The Right under Article 19(1)(a) and 19(1)(g)
In State of Karnataka v. Associated Management, the Supreme Court deliberated on the constitutionality of a Karnataka Government order imposing the mother tongue, Kannada, as the medium of instruction (“MOI”) in schools. The policy was challenged on grounds of violation of, inter alia, articles 19(1)(a) [freedom of speech] and 19(1)(g) [freedom of occupation]. On the question of article 19(1)(a), the court rightly adopted an expansive interpretation of the same and opined that the freedom of speech is indispensable to individual autonomy, personal development and identity. In doing so, the court held the freedom of the child to be instructed in a language of their choice to be an intrinsic part of this right. Furthermore, the court also held that under article 19(1)(g), a citizen not only has the right to establish an educational institution but also the right to choose the particular language which shall be the MOI. The court has clearly stated that ‘freedom’ under Article 19 means the absence of state interference, making it clear that the state cannot dictate a student’s linguistic choices under the guise of educational policy.
The Supreme Court approved a similar interpretation in 1995, albeit in a different context of broadcasting rights of an organisation. In Secretary, Ministry of Information & Broadcasting v. Cricket Association of Bengal (1995), the Court ruled that Article 19(1)(a) encompasses not just the right to impart information but also to receive it. Education, at its core, is an act of receiving information, and by extension, students should have a right to receive education in a language of their choice.
The Right to Receive Education in a Language of Choice
It is acknowledged that the NEP’s requirement of an additional Indian language is not per se an imposition of a MOI across all subjects. However, for students who do not speak Hindi, being forced to study it means being forced to learn in a language they have not freely chosen. Article 32 of the Constitution deals with the enforcement of fundamental rights of the citizens. While establishing whether there has been a violation of a fundamental right, the Court has to consider the direct and inevitable consequences of the action which is sought to be remedied; this was laid down by the SC in the case of Hindi Hitrakshak Samiti v UOI (1990). In other words, even if a policy does not explicitly violate a fundamental right, it may still be struck down if its practical implementation has the same effect as a direct restriction. The moment Hindi is introduced as a compulsory subject, it necessarily dictates the medium in which that subject istaught. This creates an indirect but undeniable restriction on the right to receive education in the language of one’s choice and places an unreasonable burden on non-Hindi speakers.
Structural Coercion Under the NEP
The Centre might argue that the imposition of Hindi might be justified under article 29(1), which grants all linguistic communities the right to conserve their language, script, and culture. The SC has given a wide interpretation to the phrase “any section of the Indian citizens” to allow even a majority community to claim such rights under this provision. However, the SC has also held that the provision is a remedial one, designed to safeguard communities from state policies that threaten their continued existence. India’s linguistic framework is often described as multilingual, but Ajit Mohanty’s research challenges the assumption that all languages enjoy equal status within this system. Instead, he argues that Indian multilingualism is one of unequals, where languages exist in a hierarchical structure. The three-language formula, which claims to promote multilingualism, operates within this pre-existing linguistic inequality—one where Hindi is structurally privileged over other Indian languages. Unlike regional or tribal languages, Hindi (as the official language) enjoys state-backed institutional dominance in governance, education, public-sector employment, etc. and as such does not face an existential threat that would justify invoking article 29(1) as a basis for its further imposition.

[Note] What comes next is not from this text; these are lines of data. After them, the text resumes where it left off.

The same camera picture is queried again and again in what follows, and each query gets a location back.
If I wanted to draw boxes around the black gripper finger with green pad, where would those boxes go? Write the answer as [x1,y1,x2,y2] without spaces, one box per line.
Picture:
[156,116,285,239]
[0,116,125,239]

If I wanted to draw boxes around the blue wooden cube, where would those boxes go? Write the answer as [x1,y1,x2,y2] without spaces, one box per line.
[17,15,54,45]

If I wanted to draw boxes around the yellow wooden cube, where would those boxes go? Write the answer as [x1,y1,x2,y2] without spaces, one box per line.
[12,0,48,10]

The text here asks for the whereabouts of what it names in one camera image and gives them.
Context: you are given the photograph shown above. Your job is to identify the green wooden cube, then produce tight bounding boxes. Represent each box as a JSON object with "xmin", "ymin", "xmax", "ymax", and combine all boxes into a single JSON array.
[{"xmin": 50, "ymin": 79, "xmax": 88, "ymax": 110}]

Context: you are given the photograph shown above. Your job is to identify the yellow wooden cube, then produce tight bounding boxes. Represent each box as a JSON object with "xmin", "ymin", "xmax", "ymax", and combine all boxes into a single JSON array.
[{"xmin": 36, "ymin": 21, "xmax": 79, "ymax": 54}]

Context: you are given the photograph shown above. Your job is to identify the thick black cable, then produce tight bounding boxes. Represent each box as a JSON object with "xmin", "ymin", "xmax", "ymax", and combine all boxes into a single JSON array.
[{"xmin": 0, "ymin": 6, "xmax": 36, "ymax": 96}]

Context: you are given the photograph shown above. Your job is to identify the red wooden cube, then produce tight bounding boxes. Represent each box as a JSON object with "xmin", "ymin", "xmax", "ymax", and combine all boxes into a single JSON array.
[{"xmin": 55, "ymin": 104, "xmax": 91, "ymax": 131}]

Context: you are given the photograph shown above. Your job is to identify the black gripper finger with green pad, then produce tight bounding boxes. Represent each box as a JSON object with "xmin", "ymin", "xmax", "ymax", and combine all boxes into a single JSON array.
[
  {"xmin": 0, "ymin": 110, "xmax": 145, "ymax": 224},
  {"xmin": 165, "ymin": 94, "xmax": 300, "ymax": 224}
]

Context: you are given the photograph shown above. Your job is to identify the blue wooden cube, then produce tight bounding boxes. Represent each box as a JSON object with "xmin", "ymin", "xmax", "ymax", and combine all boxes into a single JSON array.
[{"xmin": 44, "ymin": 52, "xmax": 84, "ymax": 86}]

Proportionality and the Limits of State Power
Courts have upheld reasonable restrictions on fundamental rights in limited circumstances, but such restrictions must satisfy the four-pronged test of proportionality laid out in the landmark Puttaswamy judgement. As per this test, firstly, the action must be sanctioned by law. As the NEP does not legally mandate the imposition of Hindi language across educational institutions in Tamil Nadu, although political constraints might coerce the state into adopting the same, it cannot be held to be sanctioned by law. Secondly, the objective must be to address a legitimate need for the same in a democratic society. Given that TN has consistently outperformed many Hindi-speaking states with respect to the quality of education. the imposition of Hindi cannot be seen as a response to a pressing social need.

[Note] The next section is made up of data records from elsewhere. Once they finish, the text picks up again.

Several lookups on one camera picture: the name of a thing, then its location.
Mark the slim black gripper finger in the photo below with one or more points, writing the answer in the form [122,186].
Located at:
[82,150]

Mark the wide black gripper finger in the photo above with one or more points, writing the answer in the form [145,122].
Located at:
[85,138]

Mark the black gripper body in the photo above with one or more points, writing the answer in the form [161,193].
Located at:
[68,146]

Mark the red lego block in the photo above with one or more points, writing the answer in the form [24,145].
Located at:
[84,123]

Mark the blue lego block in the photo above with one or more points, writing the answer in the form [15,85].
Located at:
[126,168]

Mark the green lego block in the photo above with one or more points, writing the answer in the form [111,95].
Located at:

Thirdly, the restriction must be proportionate to the need it seeks to address. Since a meagre 2.11% of the population in TN speaks Hindi, such a unilateral imposition to compel the dissenting citizens to learn a completely new language can by no means be considered proportional to the purported need it seeks to address. In Anuradha Bhasin v. Union of India (2020), the Supreme Court ruled that a restriction must not impose an excessive burden if there exist less restrictive alternatives.Alternative options such as voluntary Hindi instruction, programs to promote Hindi at a socio-cultural level, etc. are less restrictive ways to promote Hindi proficiency without forcing Tamil-speaking students into compliance. Lastly, the test mandates the existence of procedural safeguards to protect against the abuse of such interference. The Centre’s blatant disregard of the demands of TN’s citizens coupled with the withholding of funds for a pre-approved central policy reeks of procedural abuse. The imposition thus fails on all four counts.
Conclusion
The Supreme Court has already recognized the right to choose one’s medium of instruction as a fundamental aspect of Article 19(1)(a) and 19(1)(g). The NEP’s three-language policy, though on the face of it appears a dynamic policy to further the nation’s multilingual ethos, operates as an indirect imposition of Hindi, eroding its fabric in practice. Article 32 would require an assessment beyond the policy’s text and examine its direct and inevitable consequences—which, in this case, amount to linguistic coercion rather than genuine multilingualism. The policy also fails on all four counts of the proportionality test and thus is an unreasonable restriction on the freedom to make autonomous educational choices.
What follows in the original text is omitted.